We are a team of engineering students working on a robotics project about to participate in a robotics competition. We are currently having a problem with
the DC motors for our second robot. We are trying to drive two DC motors to move the robot using PWM signals sent from an arduino card. Using an H bridge we are able
to deliver PWM signals with a controllable duty cycle from the arduino card, which are -24V/+24V. Thus in theory at 50% the motors are at 0V, and close to +24V or -24V
at 100% or 0% respectively by average voltage.
When the cables we use to connect to the motors are checked with an oscilloscope, the signals are fine and as expected.

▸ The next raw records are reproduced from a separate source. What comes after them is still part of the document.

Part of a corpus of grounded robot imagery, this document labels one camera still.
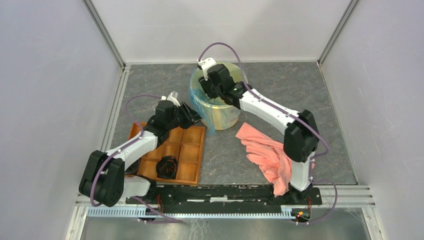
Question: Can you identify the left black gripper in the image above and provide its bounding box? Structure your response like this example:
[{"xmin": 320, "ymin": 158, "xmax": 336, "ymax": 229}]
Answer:
[{"xmin": 166, "ymin": 101, "xmax": 205, "ymax": 131}]

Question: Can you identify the blue plastic trash bag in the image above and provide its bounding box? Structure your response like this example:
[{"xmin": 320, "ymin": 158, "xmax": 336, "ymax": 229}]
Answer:
[{"xmin": 188, "ymin": 67, "xmax": 241, "ymax": 135}]

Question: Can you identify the yellow plastic trash bin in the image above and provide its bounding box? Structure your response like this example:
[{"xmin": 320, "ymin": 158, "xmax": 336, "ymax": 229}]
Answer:
[{"xmin": 188, "ymin": 57, "xmax": 247, "ymax": 132}]

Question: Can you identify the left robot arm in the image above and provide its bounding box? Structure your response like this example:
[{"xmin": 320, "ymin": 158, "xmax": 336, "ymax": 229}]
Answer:
[{"xmin": 78, "ymin": 99, "xmax": 202, "ymax": 207}]

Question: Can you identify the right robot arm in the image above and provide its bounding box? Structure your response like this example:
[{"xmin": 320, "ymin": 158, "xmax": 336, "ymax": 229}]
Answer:
[{"xmin": 197, "ymin": 58, "xmax": 319, "ymax": 204}]

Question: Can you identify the wooden compartment tray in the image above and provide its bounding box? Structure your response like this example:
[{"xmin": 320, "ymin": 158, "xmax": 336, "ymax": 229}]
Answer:
[{"xmin": 126, "ymin": 126, "xmax": 205, "ymax": 185}]

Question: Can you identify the black coiled roll bottom centre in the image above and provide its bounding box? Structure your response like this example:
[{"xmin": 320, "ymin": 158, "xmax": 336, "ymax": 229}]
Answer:
[{"xmin": 155, "ymin": 155, "xmax": 179, "ymax": 180}]

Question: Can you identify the black coiled roll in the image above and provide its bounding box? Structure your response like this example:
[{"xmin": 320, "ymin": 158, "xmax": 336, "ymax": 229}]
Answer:
[
  {"xmin": 155, "ymin": 155, "xmax": 179, "ymax": 180},
  {"xmin": 124, "ymin": 161, "xmax": 140, "ymax": 175}
]

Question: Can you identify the pink cloth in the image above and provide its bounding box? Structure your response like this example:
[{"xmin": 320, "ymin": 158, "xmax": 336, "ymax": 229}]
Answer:
[{"xmin": 235, "ymin": 122, "xmax": 316, "ymax": 197}]

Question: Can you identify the black coiled roll bottom left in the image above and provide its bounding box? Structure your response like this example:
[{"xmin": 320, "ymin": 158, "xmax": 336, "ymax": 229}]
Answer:
[{"xmin": 124, "ymin": 161, "xmax": 140, "ymax": 175}]

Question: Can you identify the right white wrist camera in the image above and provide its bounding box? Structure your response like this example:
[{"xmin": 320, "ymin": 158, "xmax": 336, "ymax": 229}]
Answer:
[{"xmin": 197, "ymin": 57, "xmax": 217, "ymax": 81}]

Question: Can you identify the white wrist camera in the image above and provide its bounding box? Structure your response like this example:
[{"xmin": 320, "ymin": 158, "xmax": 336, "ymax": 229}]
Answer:
[
  {"xmin": 161, "ymin": 91, "xmax": 181, "ymax": 107},
  {"xmin": 197, "ymin": 57, "xmax": 217, "ymax": 81}
]

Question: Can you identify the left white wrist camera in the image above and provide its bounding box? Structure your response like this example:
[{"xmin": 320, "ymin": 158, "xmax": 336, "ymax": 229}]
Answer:
[{"xmin": 161, "ymin": 91, "xmax": 181, "ymax": 107}]

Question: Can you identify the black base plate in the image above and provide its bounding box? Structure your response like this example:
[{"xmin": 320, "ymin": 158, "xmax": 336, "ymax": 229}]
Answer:
[{"xmin": 141, "ymin": 184, "xmax": 323, "ymax": 214}]

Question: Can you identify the slotted cable duct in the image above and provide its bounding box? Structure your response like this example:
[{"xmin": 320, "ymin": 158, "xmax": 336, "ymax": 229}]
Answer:
[{"xmin": 86, "ymin": 207, "xmax": 294, "ymax": 220}]

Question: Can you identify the aluminium frame rail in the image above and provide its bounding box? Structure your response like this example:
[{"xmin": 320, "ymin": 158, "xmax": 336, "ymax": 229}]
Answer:
[{"xmin": 76, "ymin": 184, "xmax": 376, "ymax": 208}]

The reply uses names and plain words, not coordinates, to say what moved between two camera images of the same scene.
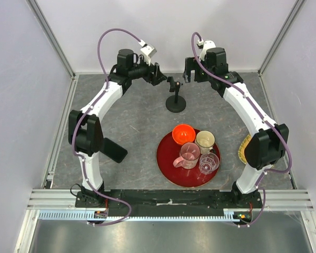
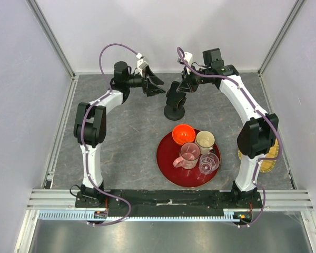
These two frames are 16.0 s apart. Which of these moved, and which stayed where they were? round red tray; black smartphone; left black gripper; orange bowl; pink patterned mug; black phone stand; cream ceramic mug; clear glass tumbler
Moved: black phone stand; black smartphone; left black gripper
Stayed: orange bowl; pink patterned mug; round red tray; cream ceramic mug; clear glass tumbler
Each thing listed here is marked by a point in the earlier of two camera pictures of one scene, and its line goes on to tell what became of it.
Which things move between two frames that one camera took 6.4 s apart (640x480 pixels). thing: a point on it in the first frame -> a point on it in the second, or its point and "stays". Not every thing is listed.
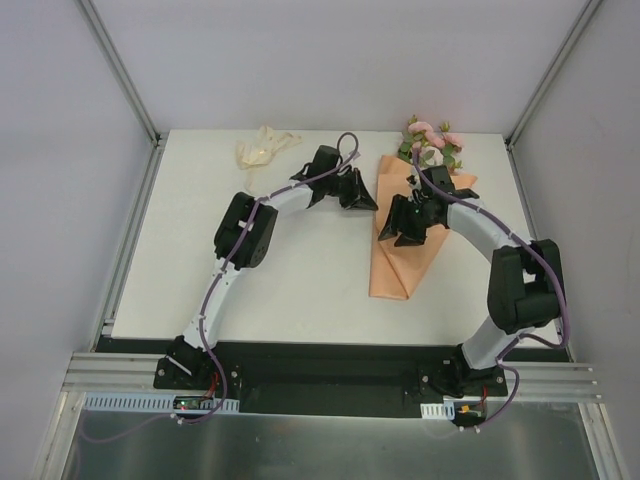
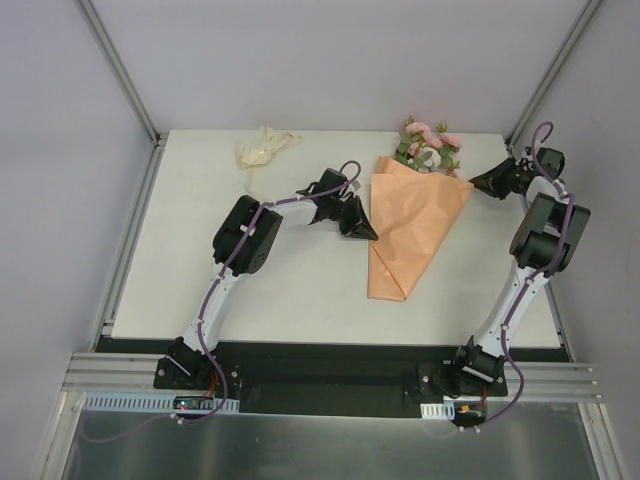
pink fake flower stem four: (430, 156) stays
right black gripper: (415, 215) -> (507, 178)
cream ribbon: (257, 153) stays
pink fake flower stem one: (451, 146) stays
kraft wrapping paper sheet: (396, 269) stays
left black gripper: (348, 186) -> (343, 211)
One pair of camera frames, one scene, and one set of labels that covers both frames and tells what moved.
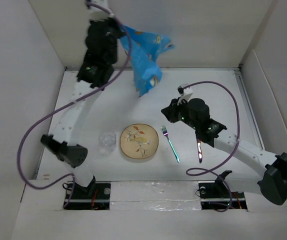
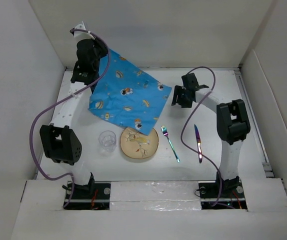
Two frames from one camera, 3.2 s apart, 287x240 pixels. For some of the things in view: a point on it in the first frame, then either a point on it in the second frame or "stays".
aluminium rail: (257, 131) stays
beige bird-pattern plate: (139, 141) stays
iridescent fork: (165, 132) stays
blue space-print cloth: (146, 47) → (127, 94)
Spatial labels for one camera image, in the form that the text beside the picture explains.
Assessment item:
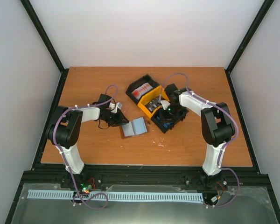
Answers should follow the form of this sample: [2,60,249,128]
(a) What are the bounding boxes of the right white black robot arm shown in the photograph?
[159,84,238,176]

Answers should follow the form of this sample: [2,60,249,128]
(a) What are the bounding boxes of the left electronics board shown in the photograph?
[81,177,96,193]

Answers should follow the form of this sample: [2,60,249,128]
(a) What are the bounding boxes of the brown leather card holder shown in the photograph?
[119,117,150,139]

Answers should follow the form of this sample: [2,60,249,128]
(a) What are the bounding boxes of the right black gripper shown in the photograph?
[159,104,183,125]

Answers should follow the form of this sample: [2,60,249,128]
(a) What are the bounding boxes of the black aluminium frame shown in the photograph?
[5,0,280,224]

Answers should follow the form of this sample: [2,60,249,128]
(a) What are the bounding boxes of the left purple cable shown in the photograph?
[51,84,119,210]

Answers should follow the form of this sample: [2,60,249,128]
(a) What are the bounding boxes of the right electronics connector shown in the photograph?
[210,181,227,203]

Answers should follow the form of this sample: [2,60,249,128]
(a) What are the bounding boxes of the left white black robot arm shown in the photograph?
[45,94,128,188]

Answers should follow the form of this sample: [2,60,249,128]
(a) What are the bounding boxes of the red white card stack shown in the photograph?
[132,82,153,100]

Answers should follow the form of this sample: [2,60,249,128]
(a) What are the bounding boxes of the black bin with red cards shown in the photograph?
[126,74,160,105]

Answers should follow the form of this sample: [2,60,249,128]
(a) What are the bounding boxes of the yellow card bin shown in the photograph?
[137,85,169,118]

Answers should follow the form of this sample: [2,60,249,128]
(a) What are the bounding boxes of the blue card stack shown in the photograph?
[161,121,175,133]

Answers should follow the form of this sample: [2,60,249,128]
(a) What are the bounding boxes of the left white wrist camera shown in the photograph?
[110,102,122,113]

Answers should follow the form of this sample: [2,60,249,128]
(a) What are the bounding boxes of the black bin with blue cards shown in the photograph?
[151,106,189,133]

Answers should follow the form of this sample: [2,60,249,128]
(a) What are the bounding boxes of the light blue cable duct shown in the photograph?
[27,189,203,203]

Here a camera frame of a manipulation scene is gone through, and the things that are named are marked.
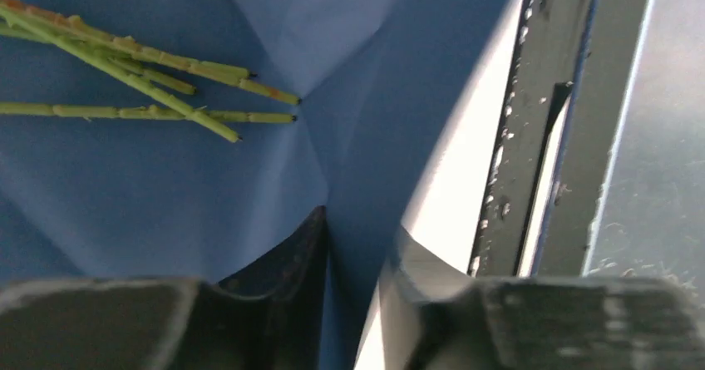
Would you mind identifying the blue wrapping paper sheet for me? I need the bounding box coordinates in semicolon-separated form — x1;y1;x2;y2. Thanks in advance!
1;0;509;369

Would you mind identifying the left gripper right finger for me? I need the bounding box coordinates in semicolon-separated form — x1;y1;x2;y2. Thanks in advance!
355;229;704;370

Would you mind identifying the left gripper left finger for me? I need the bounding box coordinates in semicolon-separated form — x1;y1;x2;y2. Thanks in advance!
1;206;328;369

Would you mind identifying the white slotted cable duct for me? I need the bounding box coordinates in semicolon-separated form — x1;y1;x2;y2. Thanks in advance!
580;0;656;276

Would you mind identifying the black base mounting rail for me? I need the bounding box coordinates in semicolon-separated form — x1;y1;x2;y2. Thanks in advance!
466;0;657;279

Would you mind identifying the pink flower bunch stem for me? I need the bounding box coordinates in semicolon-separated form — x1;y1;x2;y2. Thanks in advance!
1;101;298;124

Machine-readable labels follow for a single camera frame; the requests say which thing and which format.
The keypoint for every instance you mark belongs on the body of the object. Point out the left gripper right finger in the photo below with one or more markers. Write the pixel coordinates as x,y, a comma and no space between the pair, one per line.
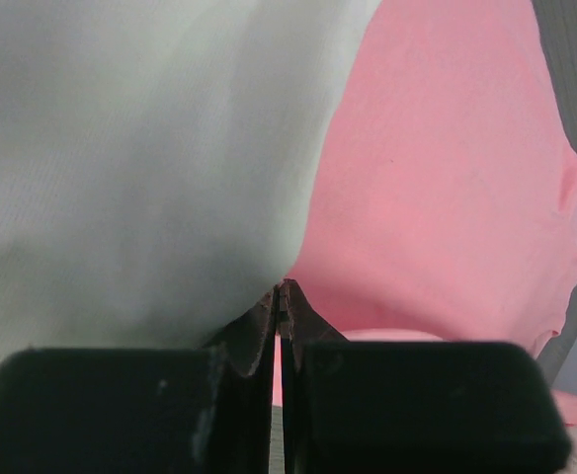
411,407

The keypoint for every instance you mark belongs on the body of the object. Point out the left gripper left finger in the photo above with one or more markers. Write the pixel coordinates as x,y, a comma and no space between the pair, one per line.
206,410

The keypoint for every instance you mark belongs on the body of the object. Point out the pink t shirt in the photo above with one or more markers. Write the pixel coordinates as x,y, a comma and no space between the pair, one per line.
445,203

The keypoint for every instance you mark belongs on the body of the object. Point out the folded white t shirt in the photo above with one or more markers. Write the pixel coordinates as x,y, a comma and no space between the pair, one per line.
157,159

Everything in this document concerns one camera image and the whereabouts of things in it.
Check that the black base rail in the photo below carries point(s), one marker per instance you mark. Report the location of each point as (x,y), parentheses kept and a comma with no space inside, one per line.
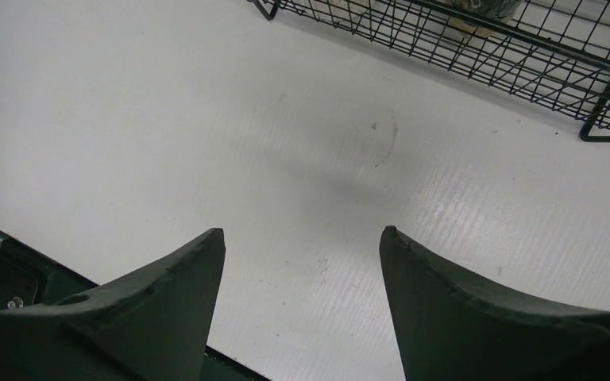
(29,277)

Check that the small brown spice bottle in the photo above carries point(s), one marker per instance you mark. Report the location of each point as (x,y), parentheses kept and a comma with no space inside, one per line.
(491,10)

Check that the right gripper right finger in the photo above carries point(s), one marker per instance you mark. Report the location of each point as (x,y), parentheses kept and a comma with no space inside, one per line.
(453,324)

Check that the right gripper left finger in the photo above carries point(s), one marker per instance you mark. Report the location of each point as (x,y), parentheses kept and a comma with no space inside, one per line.
(150,324)

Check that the black wire basket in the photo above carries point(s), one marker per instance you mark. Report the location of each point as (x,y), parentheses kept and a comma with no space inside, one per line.
(555,54)

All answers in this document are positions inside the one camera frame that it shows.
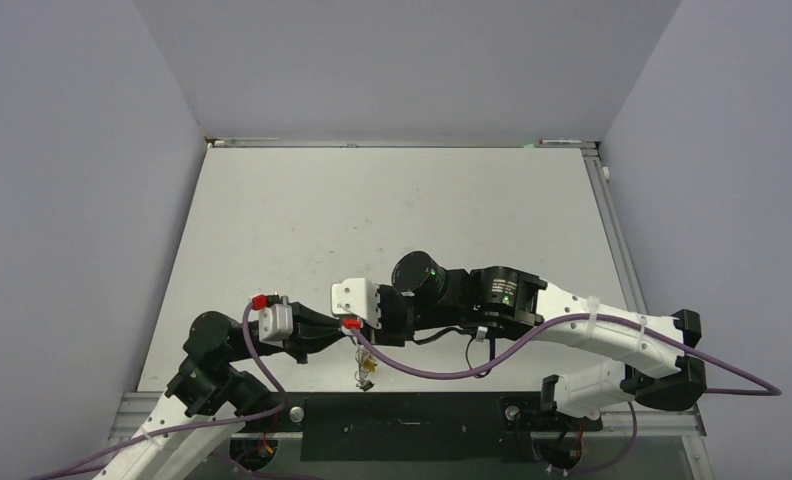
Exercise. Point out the aluminium table frame rail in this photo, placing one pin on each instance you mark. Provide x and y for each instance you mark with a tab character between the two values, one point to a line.
599	179

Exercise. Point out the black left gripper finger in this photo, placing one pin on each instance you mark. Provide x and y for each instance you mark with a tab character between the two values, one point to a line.
316	319
316	344

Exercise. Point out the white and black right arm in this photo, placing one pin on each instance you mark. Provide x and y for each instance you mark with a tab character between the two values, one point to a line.
648	358

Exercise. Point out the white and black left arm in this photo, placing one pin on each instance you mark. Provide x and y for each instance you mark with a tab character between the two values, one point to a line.
222	386

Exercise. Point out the large metal keyring with rings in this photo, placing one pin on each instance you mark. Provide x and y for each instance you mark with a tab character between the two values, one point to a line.
366	364

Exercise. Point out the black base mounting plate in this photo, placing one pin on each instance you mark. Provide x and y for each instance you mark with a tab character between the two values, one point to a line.
450	426

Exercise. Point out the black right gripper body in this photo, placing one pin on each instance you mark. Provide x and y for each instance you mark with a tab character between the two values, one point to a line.
396	316

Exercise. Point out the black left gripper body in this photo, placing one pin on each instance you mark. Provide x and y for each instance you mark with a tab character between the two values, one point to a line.
294	344

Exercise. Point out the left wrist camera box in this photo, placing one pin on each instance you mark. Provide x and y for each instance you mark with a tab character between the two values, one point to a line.
275	324

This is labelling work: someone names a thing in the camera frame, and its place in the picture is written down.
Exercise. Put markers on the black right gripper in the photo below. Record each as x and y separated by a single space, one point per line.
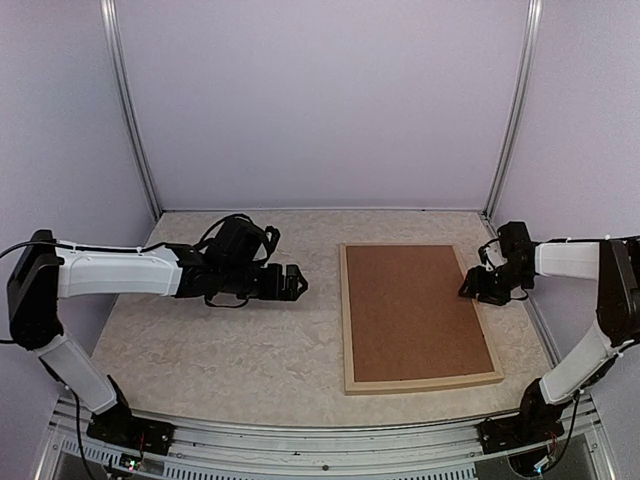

When we connect our motors to them, the signals are significantly degraded (can tell its supposed to be a PWM cycle but it's not as clean as before) and the over all
average voltage is lower then what we had before. In this situation, with the robot lifted off the ground and the wheels not touching anything, the motors seem to turn
fine, at a decent speed etc. However the torque seems quite low, not as much as we should be getting from our motors.

The real issue is as soon as we place the robot on the ground, the wheels can not move. In this situation the expected rough 21.5V average voltage we measured previously
drops to around 3 to 3.2V. If observed at this point the PWM cycles are totally degraged, can barely make out a square signal, and the average voltage is around
3V.

We can not figure out what is causing this problem. When we connect our generator directly to the motors without going through our electronic card, as soon as we go above 5V
on a motor the wheel is able to move the robot easily, and at a decent speed above 7 or 8V. What adds to our confusion is another team last year used these motors
and drove them with a -24/+24 V PWM signal in the same way as far as we know.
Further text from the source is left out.